Activity: For this exercise, print all of the data exactly as given.

Collected data:
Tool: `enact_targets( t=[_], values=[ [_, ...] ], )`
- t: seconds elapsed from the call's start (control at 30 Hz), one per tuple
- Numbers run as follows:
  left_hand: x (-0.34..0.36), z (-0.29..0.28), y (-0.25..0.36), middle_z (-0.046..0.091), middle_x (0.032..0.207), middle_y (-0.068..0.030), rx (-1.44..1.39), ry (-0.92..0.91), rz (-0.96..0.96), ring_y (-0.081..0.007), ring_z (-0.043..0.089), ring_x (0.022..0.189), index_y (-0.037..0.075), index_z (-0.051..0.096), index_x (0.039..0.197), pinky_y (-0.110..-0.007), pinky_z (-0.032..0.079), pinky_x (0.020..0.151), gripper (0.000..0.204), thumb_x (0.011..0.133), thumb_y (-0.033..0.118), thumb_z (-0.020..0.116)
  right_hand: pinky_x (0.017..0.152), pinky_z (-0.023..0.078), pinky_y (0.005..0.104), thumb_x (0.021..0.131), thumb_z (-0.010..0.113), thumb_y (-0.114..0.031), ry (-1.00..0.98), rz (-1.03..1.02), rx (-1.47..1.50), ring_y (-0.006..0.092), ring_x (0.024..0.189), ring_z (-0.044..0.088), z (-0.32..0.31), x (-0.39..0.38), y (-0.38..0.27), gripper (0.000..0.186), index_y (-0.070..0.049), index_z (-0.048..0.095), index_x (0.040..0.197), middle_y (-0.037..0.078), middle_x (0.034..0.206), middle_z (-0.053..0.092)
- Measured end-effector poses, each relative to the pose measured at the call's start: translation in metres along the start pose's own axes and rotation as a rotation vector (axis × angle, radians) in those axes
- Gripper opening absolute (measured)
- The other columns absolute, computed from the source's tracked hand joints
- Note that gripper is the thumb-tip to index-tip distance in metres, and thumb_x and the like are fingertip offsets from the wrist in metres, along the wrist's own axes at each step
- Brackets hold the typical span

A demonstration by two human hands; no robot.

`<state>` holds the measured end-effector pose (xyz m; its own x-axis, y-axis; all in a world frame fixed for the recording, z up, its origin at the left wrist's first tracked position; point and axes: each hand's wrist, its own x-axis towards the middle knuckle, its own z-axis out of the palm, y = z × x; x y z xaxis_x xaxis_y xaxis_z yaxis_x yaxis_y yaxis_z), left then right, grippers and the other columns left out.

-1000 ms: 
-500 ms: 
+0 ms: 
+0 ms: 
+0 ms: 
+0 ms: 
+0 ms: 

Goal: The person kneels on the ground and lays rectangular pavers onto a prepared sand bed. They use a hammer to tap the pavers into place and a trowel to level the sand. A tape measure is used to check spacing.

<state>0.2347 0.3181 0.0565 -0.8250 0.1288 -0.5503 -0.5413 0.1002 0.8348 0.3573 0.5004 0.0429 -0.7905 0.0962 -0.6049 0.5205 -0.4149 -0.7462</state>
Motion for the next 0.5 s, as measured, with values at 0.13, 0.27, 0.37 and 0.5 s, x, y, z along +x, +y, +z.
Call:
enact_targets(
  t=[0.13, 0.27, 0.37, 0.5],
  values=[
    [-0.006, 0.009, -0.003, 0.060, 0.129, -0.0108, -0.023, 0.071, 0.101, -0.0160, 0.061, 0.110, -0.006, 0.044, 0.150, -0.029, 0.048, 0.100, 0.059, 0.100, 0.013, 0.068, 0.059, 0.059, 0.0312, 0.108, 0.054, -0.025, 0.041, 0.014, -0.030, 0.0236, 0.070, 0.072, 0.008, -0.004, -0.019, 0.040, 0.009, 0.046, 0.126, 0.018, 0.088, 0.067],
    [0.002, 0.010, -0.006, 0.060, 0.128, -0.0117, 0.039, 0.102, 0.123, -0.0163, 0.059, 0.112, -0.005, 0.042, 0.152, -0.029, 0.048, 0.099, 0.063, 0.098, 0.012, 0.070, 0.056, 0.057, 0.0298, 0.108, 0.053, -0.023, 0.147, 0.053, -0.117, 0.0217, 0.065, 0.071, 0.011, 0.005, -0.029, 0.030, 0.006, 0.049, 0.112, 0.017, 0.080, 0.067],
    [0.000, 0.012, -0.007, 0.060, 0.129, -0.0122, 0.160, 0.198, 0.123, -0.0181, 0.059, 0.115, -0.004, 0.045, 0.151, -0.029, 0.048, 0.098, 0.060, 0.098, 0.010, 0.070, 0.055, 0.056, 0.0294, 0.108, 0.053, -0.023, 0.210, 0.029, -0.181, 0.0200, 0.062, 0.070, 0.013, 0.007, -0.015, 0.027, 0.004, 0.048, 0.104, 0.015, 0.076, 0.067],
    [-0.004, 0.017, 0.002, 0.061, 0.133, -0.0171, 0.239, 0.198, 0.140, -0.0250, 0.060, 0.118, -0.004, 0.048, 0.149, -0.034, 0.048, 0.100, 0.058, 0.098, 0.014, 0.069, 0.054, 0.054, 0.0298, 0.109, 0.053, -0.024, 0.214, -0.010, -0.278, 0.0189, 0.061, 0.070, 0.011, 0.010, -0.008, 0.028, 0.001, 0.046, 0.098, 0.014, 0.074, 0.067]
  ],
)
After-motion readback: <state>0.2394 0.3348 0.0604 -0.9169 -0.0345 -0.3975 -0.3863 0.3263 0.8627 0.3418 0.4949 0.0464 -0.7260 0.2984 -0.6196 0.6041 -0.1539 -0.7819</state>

Answer to this problem:
Tool: `enact_targets( t=[_], values=[ [_, ...] ], )`
- t: seconds elapsed from the call's start (control at 30 Hz), one per tuple
- Numbers run as follows:
  left_hand: x (-0.34..0.36), z (-0.29..0.28), y (-0.25..0.36), middle_z (-0.046..0.091), middle_x (0.032..0.207), middle_y (-0.068..0.030), rx (-1.44..1.39), ry (-0.92..0.91), rz (-0.96..0.96), ring_y (-0.081..0.007), ring_z (-0.043..0.089), ring_x (0.022..0.189), index_y (-0.037..0.075), index_z (-0.051..0.096), index_x (0.039..0.197), pinky_y (-0.110..-0.007), pinky_z (-0.032..0.079), pinky_x (0.020..0.151), gripper (0.000..0.204), thumb_x (0.011..0.133), thumb_y (-0.033..0.118), thumb_z (-0.020..0.116)
  right_hand: pinky_x (0.017..0.152), pinky_z (-0.023..0.078), pinky_y (0.005..0.104), thumb_x (0.021..0.131), thumb_z (-0.010..0.113), thumb_y (-0.114..0.031), ry (-1.00..0.98), rz (-1.03..1.02), rx (-1.47..1.50), ring_y (-0.006..0.092), ring_x (0.024..0.189), ring_z (-0.044..0.088), z (-0.32..0.31), x (-0.39..0.38), y (-0.38..0.27), gripper (0.000..0.186), index_y (-0.070..0.049), index_z (-0.048..0.095), index_x (0.040..0.197), middle_y (-0.037..0.078), middle_x (0.034..0.206), middle_z (-0.053..0.092)
- Measured end-effector poses, each relative to the pose measured at the call's start: translation in metres along the start pose's own axes and rotation as a rotation vector (axis × angle, radians) in those axes
- Gripper opening absolute (measured)
- The other columns absolute, computed from the source's tracked hand joints
- Note that gripper is the thumb-tip to index-tip distance in metres, and thumb_x and the like are fingertip offsets from the wrist in metres, along the wrist's own axes at each step
- Brackets hold the typical span

A demonstration by two human hands; no robot.

`<state>` holds the measured end-effector pose (xyz m; its own x-axis, y-axis; all in a world frame fixed for the recording, z up, its origin at the left wrist's first tracked position; point and axes: each hand's wrist, its own x-axis towards the middle knuckle, its own z-axis out of the palm, y = z × x; x y z xaxis_x xaxis_y xaxis_z yaxis_x yaxis_y yaxis_z), left then right, grippers and the other columns left out.

-1000 ms: 
-500 ms: 
+0 ms: 
+0 ms: 
+0 ms: 
+0 ms: 
+0 ms: 

Goal: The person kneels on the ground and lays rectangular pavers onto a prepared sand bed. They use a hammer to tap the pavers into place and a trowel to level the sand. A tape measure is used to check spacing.

<state>0.2347 0.3181 0.0565 -0.8250 0.1288 -0.5503 -0.5413 0.1002 0.8348 0.3573 0.5004 0.0429 -0.7905 0.0962 -0.6049 0.5205 -0.4149 -0.7462</state>
Motion for the next 0.5 s, as measured, with values at 0.13, 0.27, 0.37 and 0.5 s, x, y, z along +x, +y, +z.
Call:
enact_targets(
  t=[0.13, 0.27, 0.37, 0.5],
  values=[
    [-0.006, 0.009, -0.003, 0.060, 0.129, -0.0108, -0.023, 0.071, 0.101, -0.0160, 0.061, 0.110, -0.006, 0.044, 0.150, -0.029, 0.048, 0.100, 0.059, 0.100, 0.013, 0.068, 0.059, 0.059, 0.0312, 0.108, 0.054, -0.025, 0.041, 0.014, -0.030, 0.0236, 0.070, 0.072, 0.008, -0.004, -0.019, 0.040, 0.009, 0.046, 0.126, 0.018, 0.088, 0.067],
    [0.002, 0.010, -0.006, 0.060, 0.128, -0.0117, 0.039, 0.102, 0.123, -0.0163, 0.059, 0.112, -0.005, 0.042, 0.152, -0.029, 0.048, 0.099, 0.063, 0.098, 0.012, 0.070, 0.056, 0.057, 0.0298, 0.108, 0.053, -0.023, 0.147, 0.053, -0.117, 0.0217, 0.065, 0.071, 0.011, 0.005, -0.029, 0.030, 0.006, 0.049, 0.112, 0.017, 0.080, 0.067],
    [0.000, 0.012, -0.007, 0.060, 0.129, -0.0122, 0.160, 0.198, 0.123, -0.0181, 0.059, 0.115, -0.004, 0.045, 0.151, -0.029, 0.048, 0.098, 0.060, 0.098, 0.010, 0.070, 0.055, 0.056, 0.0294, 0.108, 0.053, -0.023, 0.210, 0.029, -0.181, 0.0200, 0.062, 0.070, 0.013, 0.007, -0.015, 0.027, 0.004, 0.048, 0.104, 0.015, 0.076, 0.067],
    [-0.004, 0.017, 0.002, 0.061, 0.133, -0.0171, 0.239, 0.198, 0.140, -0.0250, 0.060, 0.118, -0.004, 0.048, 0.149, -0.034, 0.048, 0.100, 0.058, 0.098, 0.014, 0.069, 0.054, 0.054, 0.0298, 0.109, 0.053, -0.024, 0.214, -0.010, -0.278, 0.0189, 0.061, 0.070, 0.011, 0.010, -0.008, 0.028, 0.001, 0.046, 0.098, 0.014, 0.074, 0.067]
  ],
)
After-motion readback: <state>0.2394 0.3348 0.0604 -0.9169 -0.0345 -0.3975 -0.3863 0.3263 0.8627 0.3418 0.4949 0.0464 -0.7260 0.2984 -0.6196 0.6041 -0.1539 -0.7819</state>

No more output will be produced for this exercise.